At the time of his interview, Barta was chief executive of one of the country's more important investment funds and, by that token, board member of many firms in which his investment fund was a substantial shareholder. As with all the business élite respondents, the interview took place in his office. He took his time over the timeline, selecting 17 significant years as an aide-mémoire for his life story, which he then told, in a fluent if somewhat bland, self-restrained style, in 30 minutes. This narrative part of the interview was followed by a 40-minute argumentative part, in which he developed his views on various topics in answer to my questions concerning his post-1989 experiences. During this second part, he referred back to his life narrative on several occasions, supplying it with further detail. This is how his life story began:
1948 was a turning point, because my family was basically dispossessed by nationalisation. Because, I'd been born to a family that had been closely involved with Czech financial capital, the first- republic finances, I might say. My paternal granddad, AA, was a founder of the XX Bank, and one of its board directors. He was one of the people who, together with BB, conceptualised the financial policy of the new-born Czech state. My maternal granddad was also an XX Bank director. So, we lived (pause) my paternal granddad had bought a part of a country estate from YY, in ZZ, after the land reform of 1922.[Note 6] That was our family residence. Well, and in 1948 nationalisation was carried out, and it brought problems to my family, which lasted basically all my life, until 1989-90. [VA: Ehm.] In 1951 came another moment which I consider important, because father was arrested and we were evicted from the house on the country estate, which had remained in our possession when the rest of the country estate had been nationalised. We were moved to Prague.… (940726a lines 14-52)

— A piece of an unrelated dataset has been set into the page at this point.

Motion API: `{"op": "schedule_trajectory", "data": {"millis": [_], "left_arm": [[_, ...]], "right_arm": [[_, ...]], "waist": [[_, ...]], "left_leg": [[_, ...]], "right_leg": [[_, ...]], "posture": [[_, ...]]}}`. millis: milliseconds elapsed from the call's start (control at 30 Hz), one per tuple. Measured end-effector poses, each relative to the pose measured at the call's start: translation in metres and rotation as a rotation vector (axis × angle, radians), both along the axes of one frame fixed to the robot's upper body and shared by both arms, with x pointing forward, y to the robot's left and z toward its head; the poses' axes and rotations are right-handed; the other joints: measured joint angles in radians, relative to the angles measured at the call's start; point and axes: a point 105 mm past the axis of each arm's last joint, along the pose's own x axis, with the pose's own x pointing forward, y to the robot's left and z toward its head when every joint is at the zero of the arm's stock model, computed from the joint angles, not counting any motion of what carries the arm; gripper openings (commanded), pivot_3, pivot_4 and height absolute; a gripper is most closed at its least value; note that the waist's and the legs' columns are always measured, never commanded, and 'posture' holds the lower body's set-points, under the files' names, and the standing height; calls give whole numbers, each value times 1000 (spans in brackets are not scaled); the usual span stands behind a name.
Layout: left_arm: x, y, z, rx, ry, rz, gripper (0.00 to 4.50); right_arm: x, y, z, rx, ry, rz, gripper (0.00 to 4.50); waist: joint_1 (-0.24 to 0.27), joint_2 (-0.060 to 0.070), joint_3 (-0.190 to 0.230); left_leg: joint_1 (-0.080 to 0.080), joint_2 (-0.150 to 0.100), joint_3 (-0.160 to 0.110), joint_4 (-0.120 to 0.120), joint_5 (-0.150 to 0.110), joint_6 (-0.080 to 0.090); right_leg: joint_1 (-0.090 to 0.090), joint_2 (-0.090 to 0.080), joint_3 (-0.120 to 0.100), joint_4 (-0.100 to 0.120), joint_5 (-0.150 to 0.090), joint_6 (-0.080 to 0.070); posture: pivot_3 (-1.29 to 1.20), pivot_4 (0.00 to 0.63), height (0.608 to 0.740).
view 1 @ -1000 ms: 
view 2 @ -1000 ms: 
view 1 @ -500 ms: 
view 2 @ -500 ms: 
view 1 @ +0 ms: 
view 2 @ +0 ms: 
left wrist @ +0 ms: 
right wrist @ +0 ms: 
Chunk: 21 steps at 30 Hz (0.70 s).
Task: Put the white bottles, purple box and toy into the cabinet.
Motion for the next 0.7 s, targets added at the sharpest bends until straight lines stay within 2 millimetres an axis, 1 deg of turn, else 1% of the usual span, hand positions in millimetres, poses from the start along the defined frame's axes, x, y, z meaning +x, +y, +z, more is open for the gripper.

The family lived in reduced circumstances, sharing an apartment with Barta's grandparents. Father was released from prison after a year, the charges against him having been dropped. Although he was a lawyer, he learned an electrician's trade and worked manually for over 10 years. Barta had difficulties getting into a secondary school on account of his social origin, but these had been somehow overcome. After his maturita exam, however, he took a job as a garage mechanic for a year, because he `had to become closer to the working class' before he could gain a place in the university. Not that he minded manual work. Throughout his undergraduate years, and for a period after that, he did a lot of moonlighting as a labourer, to support a life style which required a car for frequent hunting trips to a forest that used to belong to the family. Soon after Barta started his degree course, his father left the electrician trade for a lawyer post in the Prague branch of a foreign-owned firm. After his graduation, Barta commenced his career in the industrial headquarters that would remain his employer for more than twenty years.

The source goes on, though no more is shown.